### [TASK ITEM]
Please copy exactly the lines from the top of the data through the line containing "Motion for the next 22", and nothing else.

BEGIN

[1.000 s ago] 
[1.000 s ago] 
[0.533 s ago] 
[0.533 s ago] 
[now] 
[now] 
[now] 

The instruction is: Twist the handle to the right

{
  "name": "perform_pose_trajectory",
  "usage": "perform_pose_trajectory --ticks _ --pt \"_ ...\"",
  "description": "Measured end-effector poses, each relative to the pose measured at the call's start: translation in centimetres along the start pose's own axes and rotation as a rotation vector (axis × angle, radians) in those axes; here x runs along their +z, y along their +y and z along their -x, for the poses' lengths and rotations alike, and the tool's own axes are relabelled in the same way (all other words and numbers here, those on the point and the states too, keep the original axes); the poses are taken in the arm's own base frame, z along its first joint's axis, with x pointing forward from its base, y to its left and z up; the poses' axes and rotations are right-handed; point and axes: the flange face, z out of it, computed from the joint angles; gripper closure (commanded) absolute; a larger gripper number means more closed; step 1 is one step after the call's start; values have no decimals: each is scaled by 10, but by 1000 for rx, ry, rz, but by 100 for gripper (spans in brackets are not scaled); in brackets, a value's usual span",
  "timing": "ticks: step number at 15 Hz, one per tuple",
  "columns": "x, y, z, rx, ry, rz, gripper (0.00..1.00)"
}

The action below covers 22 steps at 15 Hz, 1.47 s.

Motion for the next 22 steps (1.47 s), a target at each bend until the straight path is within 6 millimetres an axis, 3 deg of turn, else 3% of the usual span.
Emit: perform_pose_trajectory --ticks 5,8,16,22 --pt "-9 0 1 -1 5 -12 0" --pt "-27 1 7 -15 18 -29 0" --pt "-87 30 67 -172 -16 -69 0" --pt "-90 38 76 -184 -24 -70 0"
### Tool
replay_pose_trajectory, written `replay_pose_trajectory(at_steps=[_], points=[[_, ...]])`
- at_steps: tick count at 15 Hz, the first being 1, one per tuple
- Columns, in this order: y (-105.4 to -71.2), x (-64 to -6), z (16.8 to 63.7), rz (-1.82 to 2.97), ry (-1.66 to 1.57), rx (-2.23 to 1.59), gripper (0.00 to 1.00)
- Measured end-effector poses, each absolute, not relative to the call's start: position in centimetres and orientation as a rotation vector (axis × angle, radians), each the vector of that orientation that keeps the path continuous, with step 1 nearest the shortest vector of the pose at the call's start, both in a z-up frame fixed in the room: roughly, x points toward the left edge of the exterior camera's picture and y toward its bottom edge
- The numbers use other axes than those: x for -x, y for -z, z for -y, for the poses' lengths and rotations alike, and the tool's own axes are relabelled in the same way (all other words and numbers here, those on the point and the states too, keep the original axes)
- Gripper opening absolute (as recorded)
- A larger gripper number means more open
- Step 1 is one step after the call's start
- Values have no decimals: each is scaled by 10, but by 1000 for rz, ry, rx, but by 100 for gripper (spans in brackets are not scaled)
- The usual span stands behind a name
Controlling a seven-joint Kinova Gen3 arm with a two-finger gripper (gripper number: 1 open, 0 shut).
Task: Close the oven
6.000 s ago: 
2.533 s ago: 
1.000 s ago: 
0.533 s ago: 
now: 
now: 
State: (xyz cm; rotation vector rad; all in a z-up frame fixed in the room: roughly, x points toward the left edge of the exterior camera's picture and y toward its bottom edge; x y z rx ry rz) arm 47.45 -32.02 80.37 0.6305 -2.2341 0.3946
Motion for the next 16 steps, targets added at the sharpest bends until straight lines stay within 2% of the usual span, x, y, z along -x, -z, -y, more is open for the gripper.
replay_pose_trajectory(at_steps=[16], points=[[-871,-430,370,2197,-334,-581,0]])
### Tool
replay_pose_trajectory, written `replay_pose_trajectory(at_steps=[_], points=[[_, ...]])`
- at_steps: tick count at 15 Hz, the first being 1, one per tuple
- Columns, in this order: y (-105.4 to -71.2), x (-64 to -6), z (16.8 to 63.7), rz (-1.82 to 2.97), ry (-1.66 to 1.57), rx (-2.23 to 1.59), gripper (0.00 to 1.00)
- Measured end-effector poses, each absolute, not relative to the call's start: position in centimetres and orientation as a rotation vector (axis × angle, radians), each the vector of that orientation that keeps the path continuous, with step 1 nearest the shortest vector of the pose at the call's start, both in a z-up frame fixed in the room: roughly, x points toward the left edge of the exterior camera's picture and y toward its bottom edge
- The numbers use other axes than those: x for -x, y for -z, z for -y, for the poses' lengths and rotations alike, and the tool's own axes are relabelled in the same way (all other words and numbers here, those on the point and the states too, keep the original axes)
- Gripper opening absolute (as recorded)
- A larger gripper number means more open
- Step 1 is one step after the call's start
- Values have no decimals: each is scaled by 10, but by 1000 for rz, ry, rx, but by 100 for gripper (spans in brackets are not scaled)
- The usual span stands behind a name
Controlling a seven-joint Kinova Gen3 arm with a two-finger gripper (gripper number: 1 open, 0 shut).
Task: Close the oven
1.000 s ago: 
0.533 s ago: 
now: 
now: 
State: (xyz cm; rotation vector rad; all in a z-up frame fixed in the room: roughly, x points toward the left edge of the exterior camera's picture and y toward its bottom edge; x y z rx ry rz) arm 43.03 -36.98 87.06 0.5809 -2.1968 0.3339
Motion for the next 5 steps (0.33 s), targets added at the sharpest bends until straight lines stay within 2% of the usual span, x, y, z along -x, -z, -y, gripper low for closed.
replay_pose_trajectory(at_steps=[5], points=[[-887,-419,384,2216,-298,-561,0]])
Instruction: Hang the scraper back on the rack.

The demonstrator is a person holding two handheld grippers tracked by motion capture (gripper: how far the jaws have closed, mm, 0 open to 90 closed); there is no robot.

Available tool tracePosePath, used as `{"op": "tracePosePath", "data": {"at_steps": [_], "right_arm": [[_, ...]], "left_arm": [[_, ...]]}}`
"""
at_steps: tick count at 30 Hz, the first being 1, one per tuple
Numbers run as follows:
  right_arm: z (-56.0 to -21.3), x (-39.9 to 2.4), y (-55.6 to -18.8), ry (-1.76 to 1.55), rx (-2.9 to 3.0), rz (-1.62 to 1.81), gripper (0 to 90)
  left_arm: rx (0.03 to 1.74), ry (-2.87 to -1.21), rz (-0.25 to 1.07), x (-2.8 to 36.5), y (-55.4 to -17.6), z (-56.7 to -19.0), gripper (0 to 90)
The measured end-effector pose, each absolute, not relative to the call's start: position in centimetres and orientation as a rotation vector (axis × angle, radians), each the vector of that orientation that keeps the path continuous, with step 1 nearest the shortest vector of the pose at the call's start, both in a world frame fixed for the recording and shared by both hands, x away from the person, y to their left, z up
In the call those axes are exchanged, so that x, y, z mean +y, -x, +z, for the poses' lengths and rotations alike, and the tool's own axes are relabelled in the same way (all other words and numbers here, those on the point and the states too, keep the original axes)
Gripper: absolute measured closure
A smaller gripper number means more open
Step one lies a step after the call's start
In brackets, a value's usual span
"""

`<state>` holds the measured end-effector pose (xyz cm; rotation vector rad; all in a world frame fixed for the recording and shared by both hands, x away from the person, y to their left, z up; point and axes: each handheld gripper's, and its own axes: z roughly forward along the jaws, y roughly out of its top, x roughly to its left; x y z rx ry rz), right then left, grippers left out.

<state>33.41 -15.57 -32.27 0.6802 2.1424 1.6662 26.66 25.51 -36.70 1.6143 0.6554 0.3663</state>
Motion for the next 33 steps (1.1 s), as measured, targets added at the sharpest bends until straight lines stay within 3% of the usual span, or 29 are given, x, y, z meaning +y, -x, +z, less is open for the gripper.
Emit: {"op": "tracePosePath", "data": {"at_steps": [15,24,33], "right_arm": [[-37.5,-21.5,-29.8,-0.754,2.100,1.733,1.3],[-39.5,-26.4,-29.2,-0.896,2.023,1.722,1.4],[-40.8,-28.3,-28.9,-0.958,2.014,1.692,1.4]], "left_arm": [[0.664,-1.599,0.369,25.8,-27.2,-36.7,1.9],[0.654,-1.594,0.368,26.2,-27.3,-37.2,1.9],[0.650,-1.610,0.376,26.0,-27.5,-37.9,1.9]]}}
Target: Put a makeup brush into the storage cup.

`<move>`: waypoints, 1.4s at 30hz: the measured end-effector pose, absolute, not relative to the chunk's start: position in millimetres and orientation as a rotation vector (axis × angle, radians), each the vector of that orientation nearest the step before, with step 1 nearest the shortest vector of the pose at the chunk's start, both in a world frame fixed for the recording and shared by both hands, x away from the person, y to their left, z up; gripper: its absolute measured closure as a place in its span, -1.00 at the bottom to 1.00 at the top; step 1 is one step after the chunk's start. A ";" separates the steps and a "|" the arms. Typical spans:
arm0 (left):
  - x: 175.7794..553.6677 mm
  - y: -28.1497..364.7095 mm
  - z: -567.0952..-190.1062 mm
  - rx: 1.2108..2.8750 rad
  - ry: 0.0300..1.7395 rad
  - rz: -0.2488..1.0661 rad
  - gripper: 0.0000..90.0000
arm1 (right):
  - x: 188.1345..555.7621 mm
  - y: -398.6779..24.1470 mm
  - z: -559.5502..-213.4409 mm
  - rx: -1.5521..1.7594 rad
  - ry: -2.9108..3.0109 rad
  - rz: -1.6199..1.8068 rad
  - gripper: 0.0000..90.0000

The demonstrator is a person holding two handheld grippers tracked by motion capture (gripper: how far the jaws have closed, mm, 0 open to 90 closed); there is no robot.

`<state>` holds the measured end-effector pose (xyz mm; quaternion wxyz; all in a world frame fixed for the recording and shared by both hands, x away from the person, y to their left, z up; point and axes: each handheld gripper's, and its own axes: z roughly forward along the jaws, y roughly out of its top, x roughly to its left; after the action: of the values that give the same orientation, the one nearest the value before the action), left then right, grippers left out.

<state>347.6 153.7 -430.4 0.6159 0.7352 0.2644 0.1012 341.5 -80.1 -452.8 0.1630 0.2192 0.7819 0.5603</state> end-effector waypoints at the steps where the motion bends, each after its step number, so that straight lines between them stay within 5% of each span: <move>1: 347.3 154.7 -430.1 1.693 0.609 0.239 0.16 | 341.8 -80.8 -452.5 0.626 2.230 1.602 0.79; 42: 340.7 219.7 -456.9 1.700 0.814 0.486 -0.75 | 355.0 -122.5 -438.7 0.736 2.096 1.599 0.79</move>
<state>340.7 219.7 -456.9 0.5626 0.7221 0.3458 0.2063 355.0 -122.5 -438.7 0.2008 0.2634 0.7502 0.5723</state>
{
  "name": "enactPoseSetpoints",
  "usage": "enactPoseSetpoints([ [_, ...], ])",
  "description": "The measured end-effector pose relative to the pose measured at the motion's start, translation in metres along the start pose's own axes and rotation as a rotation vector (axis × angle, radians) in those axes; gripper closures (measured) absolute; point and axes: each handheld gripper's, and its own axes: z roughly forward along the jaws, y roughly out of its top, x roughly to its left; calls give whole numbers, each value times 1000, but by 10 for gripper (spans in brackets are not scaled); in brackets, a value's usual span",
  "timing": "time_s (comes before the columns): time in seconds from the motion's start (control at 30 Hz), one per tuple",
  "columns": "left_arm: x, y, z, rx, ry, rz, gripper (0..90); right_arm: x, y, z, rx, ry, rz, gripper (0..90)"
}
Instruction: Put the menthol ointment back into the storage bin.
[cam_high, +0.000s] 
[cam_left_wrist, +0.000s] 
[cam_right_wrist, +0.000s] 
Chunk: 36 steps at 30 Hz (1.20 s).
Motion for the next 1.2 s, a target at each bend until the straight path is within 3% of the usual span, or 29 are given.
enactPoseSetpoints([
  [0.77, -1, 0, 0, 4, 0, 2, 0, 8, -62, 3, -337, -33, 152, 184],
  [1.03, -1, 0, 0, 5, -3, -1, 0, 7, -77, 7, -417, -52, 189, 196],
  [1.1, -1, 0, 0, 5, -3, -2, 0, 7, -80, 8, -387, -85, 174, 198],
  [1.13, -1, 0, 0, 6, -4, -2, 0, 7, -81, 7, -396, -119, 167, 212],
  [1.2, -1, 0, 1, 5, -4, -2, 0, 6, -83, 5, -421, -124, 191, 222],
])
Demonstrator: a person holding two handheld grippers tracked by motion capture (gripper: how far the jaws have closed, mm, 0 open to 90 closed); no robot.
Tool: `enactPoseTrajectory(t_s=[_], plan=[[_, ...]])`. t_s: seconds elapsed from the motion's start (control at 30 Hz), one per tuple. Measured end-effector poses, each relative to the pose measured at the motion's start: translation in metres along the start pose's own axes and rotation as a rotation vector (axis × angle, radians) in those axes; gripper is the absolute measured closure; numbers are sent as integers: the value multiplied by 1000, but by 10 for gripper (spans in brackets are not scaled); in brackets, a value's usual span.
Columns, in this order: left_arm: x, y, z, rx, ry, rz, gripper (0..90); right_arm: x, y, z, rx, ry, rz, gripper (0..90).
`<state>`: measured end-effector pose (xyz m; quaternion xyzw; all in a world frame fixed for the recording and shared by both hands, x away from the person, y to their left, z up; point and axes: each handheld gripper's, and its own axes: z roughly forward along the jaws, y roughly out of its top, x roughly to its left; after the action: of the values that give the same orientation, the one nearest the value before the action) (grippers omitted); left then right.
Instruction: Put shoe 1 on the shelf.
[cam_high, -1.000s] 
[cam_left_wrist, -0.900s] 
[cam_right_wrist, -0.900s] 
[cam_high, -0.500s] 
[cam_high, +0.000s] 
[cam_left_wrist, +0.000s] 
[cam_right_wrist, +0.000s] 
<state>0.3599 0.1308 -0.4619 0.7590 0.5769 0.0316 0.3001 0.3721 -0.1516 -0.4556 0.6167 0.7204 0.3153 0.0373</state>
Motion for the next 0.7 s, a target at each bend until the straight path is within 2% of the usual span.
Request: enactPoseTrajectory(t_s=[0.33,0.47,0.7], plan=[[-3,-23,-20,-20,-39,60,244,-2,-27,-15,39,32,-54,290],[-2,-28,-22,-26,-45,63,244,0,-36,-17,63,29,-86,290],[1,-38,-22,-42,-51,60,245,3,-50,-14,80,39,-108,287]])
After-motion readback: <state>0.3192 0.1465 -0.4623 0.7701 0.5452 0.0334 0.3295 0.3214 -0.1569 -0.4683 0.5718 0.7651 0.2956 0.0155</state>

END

### [ANSWER TO THIS TASK]
[1.000 s ago] 
[1.000 s ago] 
[0.533 s ago] 
[0.533 s ago] 
[now] 
[now] 
[now] 

The instruction is: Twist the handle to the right

{
  "name": "perform_pose_trajectory",
  "usage": "perform_pose_trajectory --ticks _ --pt \"_ ...\"",
  "description": "Measured end-effector poses, each relative to the pose measured at the call's start: translation in centimetres along the start pose's own axes and rotation as a rotation vector (axis × angle, radians) in those axes; here x runs along their +z, y along their +y and z along their -x, for the poses' lengths and rotations alike, and the tool's own axes are relabelled in the same way (all other words and numbers here, those on the point and the states too, keep the original axes); the poses are taken in the arm's own base frame, z along its first joint's axis, with x pointing forward from its base, y to its left and z up; the poses' axes and rotations are right-handed; point and axes: the flange face, z out of it, computed from the joint angles; gripper closure (commanded) absolute; a larger gripper number means more closed; step 1 is one step after the call's start; values have no decimals: each is scaled by 10, but by 1000 for rx, ry, rz, but by 100 for gripper (spans in brackets are not scaled); in brackets, a value's usual span",
  "timing": "ticks: step number at 15 Hz, one per tuple",
  "columns": "x, y, z, rx, ry, rz, gripper (0.00..1.00)"
}

The action below covers 22 steps at 15 Hz, 1.47 s.

Motion for the next 22 steps (1.47 s), a target at each bend until the straight path is within 6 millimetres an axis, 3 deg of turn, else 3% of the usual span.

This exercise is now finished.